MATERIAL FOR THE TASK:

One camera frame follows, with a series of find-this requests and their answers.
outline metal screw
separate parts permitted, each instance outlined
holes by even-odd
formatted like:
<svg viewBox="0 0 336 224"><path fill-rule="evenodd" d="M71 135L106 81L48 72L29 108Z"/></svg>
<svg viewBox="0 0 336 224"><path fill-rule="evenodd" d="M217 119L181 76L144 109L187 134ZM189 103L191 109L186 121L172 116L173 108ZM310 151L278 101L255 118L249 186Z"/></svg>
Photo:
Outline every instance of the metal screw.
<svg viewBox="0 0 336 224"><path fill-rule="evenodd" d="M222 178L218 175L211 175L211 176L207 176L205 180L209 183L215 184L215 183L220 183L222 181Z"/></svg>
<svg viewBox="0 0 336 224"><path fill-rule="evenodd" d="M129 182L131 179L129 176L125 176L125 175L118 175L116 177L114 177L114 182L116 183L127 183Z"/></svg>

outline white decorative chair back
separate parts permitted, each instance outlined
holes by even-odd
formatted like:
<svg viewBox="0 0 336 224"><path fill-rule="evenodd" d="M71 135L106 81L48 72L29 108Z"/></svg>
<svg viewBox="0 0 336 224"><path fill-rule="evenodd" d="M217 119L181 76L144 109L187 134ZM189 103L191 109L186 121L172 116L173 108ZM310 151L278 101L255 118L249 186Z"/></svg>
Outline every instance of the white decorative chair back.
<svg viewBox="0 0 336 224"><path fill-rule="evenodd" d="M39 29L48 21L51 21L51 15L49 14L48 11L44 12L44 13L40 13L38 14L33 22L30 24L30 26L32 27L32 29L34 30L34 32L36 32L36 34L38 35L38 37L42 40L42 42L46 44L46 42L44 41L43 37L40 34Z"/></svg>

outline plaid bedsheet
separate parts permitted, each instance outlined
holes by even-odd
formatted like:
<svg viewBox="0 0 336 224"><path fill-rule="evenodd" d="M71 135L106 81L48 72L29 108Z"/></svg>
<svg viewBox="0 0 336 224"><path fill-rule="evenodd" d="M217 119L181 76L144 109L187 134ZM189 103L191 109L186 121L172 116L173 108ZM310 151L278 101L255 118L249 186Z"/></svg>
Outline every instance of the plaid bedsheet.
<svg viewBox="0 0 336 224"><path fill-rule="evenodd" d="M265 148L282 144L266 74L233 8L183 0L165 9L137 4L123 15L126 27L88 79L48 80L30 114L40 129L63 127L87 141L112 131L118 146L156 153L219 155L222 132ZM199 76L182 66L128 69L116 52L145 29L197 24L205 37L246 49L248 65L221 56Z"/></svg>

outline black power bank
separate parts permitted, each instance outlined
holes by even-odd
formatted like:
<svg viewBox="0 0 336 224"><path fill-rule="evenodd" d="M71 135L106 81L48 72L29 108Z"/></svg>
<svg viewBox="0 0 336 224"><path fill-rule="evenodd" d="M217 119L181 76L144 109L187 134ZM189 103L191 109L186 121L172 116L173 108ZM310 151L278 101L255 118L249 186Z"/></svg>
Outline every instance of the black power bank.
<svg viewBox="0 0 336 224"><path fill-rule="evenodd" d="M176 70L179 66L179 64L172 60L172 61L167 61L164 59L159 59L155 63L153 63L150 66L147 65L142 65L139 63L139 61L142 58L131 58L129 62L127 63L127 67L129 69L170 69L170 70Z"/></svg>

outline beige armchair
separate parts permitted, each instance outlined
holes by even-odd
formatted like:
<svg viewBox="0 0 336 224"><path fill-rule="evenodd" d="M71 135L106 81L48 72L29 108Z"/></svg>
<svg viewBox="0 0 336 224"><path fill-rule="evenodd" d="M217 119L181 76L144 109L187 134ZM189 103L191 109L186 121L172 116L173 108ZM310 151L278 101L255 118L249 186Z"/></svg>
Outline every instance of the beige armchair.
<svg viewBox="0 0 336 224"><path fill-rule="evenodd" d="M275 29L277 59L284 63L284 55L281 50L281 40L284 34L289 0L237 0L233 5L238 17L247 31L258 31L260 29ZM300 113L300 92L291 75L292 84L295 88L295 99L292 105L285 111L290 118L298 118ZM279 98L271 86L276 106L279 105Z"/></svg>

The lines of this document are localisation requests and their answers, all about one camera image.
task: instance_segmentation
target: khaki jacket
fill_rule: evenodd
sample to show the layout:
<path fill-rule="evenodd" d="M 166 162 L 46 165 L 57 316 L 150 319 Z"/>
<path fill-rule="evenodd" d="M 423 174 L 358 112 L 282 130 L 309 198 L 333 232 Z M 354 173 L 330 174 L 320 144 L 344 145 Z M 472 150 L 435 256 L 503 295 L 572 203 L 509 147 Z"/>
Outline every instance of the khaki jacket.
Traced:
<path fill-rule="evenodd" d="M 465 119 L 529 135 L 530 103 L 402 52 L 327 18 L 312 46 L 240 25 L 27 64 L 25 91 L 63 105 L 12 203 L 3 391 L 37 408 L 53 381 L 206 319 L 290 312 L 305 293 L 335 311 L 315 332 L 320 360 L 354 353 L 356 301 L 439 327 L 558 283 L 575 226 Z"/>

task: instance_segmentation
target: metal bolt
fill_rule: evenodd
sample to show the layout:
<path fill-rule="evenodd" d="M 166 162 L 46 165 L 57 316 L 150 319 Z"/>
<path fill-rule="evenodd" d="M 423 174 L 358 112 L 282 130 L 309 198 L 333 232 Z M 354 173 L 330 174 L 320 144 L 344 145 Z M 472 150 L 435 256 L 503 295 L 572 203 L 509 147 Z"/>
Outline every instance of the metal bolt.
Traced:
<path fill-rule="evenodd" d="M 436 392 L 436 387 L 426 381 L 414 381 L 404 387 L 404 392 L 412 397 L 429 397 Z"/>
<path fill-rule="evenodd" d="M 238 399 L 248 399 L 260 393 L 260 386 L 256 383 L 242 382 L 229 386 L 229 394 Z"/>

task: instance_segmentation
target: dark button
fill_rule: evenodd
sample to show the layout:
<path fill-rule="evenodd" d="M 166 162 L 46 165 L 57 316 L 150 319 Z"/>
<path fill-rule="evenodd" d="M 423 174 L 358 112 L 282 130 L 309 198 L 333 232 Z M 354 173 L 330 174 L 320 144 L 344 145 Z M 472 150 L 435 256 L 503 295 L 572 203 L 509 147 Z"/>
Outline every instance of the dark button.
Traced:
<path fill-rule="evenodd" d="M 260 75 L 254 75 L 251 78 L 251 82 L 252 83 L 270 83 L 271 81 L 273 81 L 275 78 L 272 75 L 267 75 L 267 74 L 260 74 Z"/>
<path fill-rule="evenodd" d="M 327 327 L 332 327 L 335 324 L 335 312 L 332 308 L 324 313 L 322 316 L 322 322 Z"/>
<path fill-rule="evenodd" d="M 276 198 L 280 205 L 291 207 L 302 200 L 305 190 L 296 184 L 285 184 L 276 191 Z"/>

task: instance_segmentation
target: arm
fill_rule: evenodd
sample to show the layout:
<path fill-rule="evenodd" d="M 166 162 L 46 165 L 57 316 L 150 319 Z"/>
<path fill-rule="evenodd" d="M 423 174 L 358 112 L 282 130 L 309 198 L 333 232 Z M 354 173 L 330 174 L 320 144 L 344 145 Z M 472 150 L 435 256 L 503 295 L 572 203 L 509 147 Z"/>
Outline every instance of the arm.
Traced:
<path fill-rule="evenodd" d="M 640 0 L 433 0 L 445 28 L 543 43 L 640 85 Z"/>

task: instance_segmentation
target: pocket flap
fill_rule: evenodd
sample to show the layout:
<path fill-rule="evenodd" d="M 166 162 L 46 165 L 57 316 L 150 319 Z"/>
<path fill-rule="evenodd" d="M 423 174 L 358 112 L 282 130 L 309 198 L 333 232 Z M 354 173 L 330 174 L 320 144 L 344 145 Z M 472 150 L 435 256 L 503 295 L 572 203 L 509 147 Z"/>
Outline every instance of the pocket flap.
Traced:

WHAT IS EXPECTED:
With every line intact, print the records above again.

YOUR SOLUTION:
One camera frame follows, with a series of find-this requests and their answers.
outline metal screw
separate parts permitted, each instance outlined
holes by even-odd
formatted like:
<svg viewBox="0 0 336 224"><path fill-rule="evenodd" d="M71 135L106 81L48 72L29 108Z"/></svg>
<svg viewBox="0 0 336 224"><path fill-rule="evenodd" d="M217 119L181 76L144 109L187 134ZM189 103L191 109L186 121L172 116L173 108ZM310 151L278 101L255 118L249 186Z"/></svg>
Photo:
Outline every instance of the metal screw.
<svg viewBox="0 0 336 224"><path fill-rule="evenodd" d="M222 178L218 175L211 175L211 176L207 176L205 180L209 183L215 184L215 183L220 183L222 181Z"/></svg>
<svg viewBox="0 0 336 224"><path fill-rule="evenodd" d="M129 182L131 179L129 176L125 176L125 175L118 175L116 177L114 177L114 182L116 183L127 183Z"/></svg>

outline white decorative chair back
separate parts permitted, each instance outlined
holes by even-odd
formatted like:
<svg viewBox="0 0 336 224"><path fill-rule="evenodd" d="M71 135L106 81L48 72L29 108Z"/></svg>
<svg viewBox="0 0 336 224"><path fill-rule="evenodd" d="M217 119L181 76L144 109L187 134ZM189 103L191 109L186 121L172 116L173 108ZM310 151L278 101L255 118L249 186Z"/></svg>
Outline every instance of the white decorative chair back.
<svg viewBox="0 0 336 224"><path fill-rule="evenodd" d="M39 29L48 21L51 21L51 15L49 14L48 11L44 12L44 13L40 13L38 14L33 22L30 24L30 26L32 27L32 29L34 30L34 32L36 32L36 34L38 35L38 37L42 40L42 42L46 44L46 42L44 41L43 37L40 34Z"/></svg>

outline plaid bedsheet
separate parts permitted, each instance outlined
holes by even-odd
formatted like:
<svg viewBox="0 0 336 224"><path fill-rule="evenodd" d="M71 135L106 81L48 72L29 108Z"/></svg>
<svg viewBox="0 0 336 224"><path fill-rule="evenodd" d="M217 119L181 76L144 109L187 134ZM189 103L191 109L186 121L172 116L173 108ZM310 151L278 101L255 118L249 186Z"/></svg>
Outline every instance of the plaid bedsheet.
<svg viewBox="0 0 336 224"><path fill-rule="evenodd" d="M265 148L282 144L266 74L233 8L183 0L165 9L137 4L123 15L126 27L88 79L48 80L30 114L40 129L63 127L87 141L112 131L118 146L156 153L219 155L222 132ZM199 76L182 66L128 69L116 52L145 29L197 24L205 37L246 49L248 65L221 56Z"/></svg>

outline black power bank
separate parts permitted, each instance outlined
holes by even-odd
formatted like:
<svg viewBox="0 0 336 224"><path fill-rule="evenodd" d="M71 135L106 81L48 72L29 108Z"/></svg>
<svg viewBox="0 0 336 224"><path fill-rule="evenodd" d="M217 119L181 76L144 109L187 134ZM189 103L191 109L186 121L172 116L173 108ZM310 151L278 101L255 118L249 186Z"/></svg>
Outline every instance of the black power bank.
<svg viewBox="0 0 336 224"><path fill-rule="evenodd" d="M176 70L179 66L179 64L172 60L172 61L167 61L164 59L159 59L155 63L153 63L150 66L147 65L142 65L139 63L139 61L142 58L131 58L129 62L127 63L127 67L129 69L170 69L170 70Z"/></svg>

outline beige armchair
separate parts permitted, each instance outlined
holes by even-odd
formatted like:
<svg viewBox="0 0 336 224"><path fill-rule="evenodd" d="M71 135L106 81L48 72L29 108Z"/></svg>
<svg viewBox="0 0 336 224"><path fill-rule="evenodd" d="M217 119L181 76L144 109L187 134ZM189 103L191 109L186 121L172 116L173 108ZM310 151L278 101L255 118L249 186Z"/></svg>
Outline every instance of the beige armchair.
<svg viewBox="0 0 336 224"><path fill-rule="evenodd" d="M275 29L277 59L284 63L284 55L281 50L281 40L284 34L289 0L237 0L233 5L238 17L247 31L258 31L260 29ZM300 113L300 92L291 75L292 84L295 88L295 99L292 105L285 111L290 118L298 118ZM279 98L271 86L276 106L279 105Z"/></svg>

The lines of this document are localisation requests and their answers, all about one camera image.
task: instance_segmentation
target: khaki jacket
fill_rule: evenodd
sample to show the layout:
<path fill-rule="evenodd" d="M 166 162 L 46 165 L 57 316 L 150 319 Z"/>
<path fill-rule="evenodd" d="M 423 174 L 358 112 L 282 130 L 309 198 L 333 232 Z M 354 173 L 330 174 L 320 144 L 344 145 Z M 472 150 L 435 256 L 503 295 L 572 203 L 509 147 Z"/>
Outline every instance of the khaki jacket.
Traced:
<path fill-rule="evenodd" d="M 465 119 L 529 135 L 530 103 L 402 52 L 327 18 L 312 46 L 240 25 L 27 64 L 25 91 L 63 105 L 12 203 L 3 391 L 37 408 L 53 381 L 206 319 L 290 312 L 305 293 L 335 311 L 315 332 L 320 360 L 354 353 L 356 301 L 439 327 L 558 283 L 575 226 Z"/>

task: instance_segmentation
target: metal bolt
fill_rule: evenodd
sample to show the layout:
<path fill-rule="evenodd" d="M 166 162 L 46 165 L 57 316 L 150 319 Z"/>
<path fill-rule="evenodd" d="M 423 174 L 358 112 L 282 130 L 309 198 L 333 232 Z M 354 173 L 330 174 L 320 144 L 344 145 Z M 472 150 L 435 256 L 503 295 L 572 203 L 509 147 Z"/>
Outline every instance of the metal bolt.
Traced:
<path fill-rule="evenodd" d="M 436 392 L 436 387 L 426 381 L 414 381 L 404 387 L 404 392 L 412 397 L 429 397 Z"/>
<path fill-rule="evenodd" d="M 238 399 L 248 399 L 260 393 L 260 386 L 256 383 L 242 382 L 229 386 L 229 394 Z"/>

task: instance_segmentation
target: dark button
fill_rule: evenodd
sample to show the layout:
<path fill-rule="evenodd" d="M 166 162 L 46 165 L 57 316 L 150 319 Z"/>
<path fill-rule="evenodd" d="M 423 174 L 358 112 L 282 130 L 309 198 L 333 232 Z M 354 173 L 330 174 L 320 144 L 344 145 Z M 472 150 L 435 256 L 503 295 L 572 203 L 509 147 Z"/>
Outline every instance of the dark button.
Traced:
<path fill-rule="evenodd" d="M 260 75 L 254 75 L 251 78 L 251 82 L 252 83 L 270 83 L 271 81 L 273 81 L 275 78 L 272 75 L 267 75 L 267 74 L 260 74 Z"/>
<path fill-rule="evenodd" d="M 327 327 L 332 327 L 335 324 L 335 312 L 332 308 L 324 313 L 322 316 L 322 322 Z"/>
<path fill-rule="evenodd" d="M 276 198 L 280 205 L 291 207 L 302 200 L 305 190 L 296 184 L 285 184 L 276 191 Z"/>

task: instance_segmentation
target: arm
fill_rule: evenodd
sample to show the layout:
<path fill-rule="evenodd" d="M 166 162 L 46 165 L 57 316 L 150 319 Z"/>
<path fill-rule="evenodd" d="M 423 174 L 358 112 L 282 130 L 309 198 L 333 232 Z M 354 173 L 330 174 L 320 144 L 344 145 Z M 472 150 L 435 256 L 503 295 L 572 203 L 509 147 Z"/>
Outline every instance of the arm.
Traced:
<path fill-rule="evenodd" d="M 640 0 L 433 0 L 445 28 L 543 43 L 640 85 Z"/>

task: instance_segmentation
target: pocket flap
fill_rule: evenodd
sample to show the layout:
<path fill-rule="evenodd" d="M 166 162 L 46 165 L 57 316 L 150 319 Z"/>
<path fill-rule="evenodd" d="M 423 174 L 358 112 L 282 130 L 309 198 L 333 232 Z M 354 173 L 330 174 L 320 144 L 344 145 Z M 472 150 L 435 256 L 503 295 L 572 203 L 509 147 Z"/>
Outline every instance of the pocket flap.
Traced:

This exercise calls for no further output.